In 1987, 22-year-old Jordan Belfort lands a job as a Wall Street stockbroker for L.F. Rothschild, employed under Mark Hanna. He is quickly enticed by the drug-fueled stockbroker culture and Hanna’s belief that a broker’s only goal is to make money for himself. Jordan loses his job following Black Monday, the largest one-day stock market drop in history after the 1929 stock market crash, and takes a job at Investor’s Center, a boiler room brokerage firm on Long Island that specializes in penny stocks. He makes a small fortune thanks to his aggressive pitching style and high commissions.
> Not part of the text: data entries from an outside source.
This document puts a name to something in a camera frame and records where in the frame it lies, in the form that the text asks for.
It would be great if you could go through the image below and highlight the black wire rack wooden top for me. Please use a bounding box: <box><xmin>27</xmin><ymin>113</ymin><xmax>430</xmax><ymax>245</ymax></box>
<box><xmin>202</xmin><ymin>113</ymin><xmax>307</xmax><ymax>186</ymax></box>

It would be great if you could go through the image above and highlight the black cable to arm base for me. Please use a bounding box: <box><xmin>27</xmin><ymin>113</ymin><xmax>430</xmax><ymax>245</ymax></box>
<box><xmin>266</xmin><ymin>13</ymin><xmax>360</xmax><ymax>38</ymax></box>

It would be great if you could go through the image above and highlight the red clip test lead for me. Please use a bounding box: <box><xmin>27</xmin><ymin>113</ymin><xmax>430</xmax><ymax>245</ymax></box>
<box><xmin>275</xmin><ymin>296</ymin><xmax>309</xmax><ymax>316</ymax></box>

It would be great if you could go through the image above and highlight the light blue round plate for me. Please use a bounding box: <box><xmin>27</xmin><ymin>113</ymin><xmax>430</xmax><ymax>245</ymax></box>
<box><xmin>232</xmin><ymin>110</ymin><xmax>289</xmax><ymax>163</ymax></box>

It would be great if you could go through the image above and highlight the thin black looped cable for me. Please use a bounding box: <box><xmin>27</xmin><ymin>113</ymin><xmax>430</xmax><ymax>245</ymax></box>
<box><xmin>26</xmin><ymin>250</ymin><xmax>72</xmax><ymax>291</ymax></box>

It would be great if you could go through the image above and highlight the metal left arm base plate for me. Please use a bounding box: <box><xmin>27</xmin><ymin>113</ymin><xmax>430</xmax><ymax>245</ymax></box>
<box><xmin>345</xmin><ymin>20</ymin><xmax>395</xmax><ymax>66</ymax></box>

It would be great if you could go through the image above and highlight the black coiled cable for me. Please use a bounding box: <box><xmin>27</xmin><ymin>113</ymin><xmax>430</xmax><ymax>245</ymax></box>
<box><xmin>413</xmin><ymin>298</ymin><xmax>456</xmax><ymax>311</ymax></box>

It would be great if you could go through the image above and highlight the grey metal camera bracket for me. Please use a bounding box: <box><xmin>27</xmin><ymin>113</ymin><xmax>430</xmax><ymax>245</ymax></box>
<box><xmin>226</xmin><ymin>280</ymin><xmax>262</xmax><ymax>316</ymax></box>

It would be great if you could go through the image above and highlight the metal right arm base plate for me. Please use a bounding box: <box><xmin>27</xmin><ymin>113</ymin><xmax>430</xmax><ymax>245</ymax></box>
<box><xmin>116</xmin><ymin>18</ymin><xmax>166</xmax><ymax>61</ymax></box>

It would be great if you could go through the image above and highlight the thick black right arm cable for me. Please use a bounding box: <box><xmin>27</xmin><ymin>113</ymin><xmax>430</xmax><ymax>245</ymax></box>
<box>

Jordan befriends his neighbor Donnie Azoff, and the two start their own boiler room-styled brokerage company. They recruit Jordan’s childhood friends Robbie Feinberg, Alden Kupferburg, Nicky Koskoff, Chester Ming, and Toby Welch, as well as local drug pusher Brad Bonick, all of whom Jordan trains in the art of the “hard sell,” and set up the company in an abandoned auto repair shop. Jordan’s tactics and salesmanship largely contribute to the success of his pump and dump scheme, in which misleading, positive statements inflate a stock’s price so it can be sold at an artificially high price. When the scheme’s perpetrators sell their overvalued securities, the price plummets, and those who were conned into buying at the inflated price are left with stock that is suddenly worth much less than they paid for it. To cloak this, Jordan gives the firm the respectable-sounding name of Stratton Oakmont in 1989.